What you will do: Only the line with "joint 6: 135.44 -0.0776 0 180" and the lines after it, to the end of the data, should appear in the answer, each reproduced exactly.

Available data:
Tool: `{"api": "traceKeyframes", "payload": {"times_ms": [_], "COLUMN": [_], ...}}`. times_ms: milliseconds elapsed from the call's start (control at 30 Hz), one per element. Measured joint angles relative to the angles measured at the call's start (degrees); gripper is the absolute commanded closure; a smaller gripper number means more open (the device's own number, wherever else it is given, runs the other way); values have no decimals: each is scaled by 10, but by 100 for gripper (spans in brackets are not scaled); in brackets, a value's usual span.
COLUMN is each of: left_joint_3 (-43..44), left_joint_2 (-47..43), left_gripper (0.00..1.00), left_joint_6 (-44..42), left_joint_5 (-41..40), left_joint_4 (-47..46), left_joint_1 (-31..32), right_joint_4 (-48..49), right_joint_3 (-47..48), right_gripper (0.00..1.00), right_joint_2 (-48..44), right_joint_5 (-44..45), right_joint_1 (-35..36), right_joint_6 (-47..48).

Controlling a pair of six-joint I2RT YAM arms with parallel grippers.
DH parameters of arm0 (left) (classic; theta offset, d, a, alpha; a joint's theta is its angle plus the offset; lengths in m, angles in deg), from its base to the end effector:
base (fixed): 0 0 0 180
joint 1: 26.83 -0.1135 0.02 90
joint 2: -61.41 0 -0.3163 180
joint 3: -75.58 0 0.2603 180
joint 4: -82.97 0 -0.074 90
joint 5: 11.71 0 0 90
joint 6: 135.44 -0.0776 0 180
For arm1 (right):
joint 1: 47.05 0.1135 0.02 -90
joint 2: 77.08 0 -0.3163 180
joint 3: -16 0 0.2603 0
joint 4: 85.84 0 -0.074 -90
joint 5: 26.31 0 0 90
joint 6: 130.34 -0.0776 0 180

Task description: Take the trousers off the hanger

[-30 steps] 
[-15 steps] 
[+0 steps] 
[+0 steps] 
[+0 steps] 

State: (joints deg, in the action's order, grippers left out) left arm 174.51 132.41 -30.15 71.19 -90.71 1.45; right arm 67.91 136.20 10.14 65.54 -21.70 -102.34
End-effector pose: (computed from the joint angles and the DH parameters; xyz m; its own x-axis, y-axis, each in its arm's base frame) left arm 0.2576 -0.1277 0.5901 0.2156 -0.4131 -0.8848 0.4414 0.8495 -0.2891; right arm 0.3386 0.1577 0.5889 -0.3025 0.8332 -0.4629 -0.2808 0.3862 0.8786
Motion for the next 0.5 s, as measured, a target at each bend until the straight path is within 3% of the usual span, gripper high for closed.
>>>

Output for this exercise:
joint 6: 135.44 -0.0776 0 180
For arm1 (right):
joint 1: 47.05 0.1135 0.02 -90
joint 2: 77.08 0 -0.3163 180
joint 3: -16 0 0.2603 0
joint 4: 85.84 0 -0.074 -90
joint 5: 26.31 0 0 90
joint 6: 130.34 -0.0776 0 180

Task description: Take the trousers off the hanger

[-30 steps] 
[-15 steps] 
[+0 steps] 
[+0 steps] 
[+0 steps] 

State: (joints deg, in the action's order, grippers left out) left arm 174.51 132.41 -30.15 71.19 -90.71 1.45; right arm 67.91 136.20 10.14 65.54 -21.70 -102.34
End-effector pose: (computed from the joint angles and the DH parameters; xyz m; its own x-axis, y-axis, each in its arm's base frame) left arm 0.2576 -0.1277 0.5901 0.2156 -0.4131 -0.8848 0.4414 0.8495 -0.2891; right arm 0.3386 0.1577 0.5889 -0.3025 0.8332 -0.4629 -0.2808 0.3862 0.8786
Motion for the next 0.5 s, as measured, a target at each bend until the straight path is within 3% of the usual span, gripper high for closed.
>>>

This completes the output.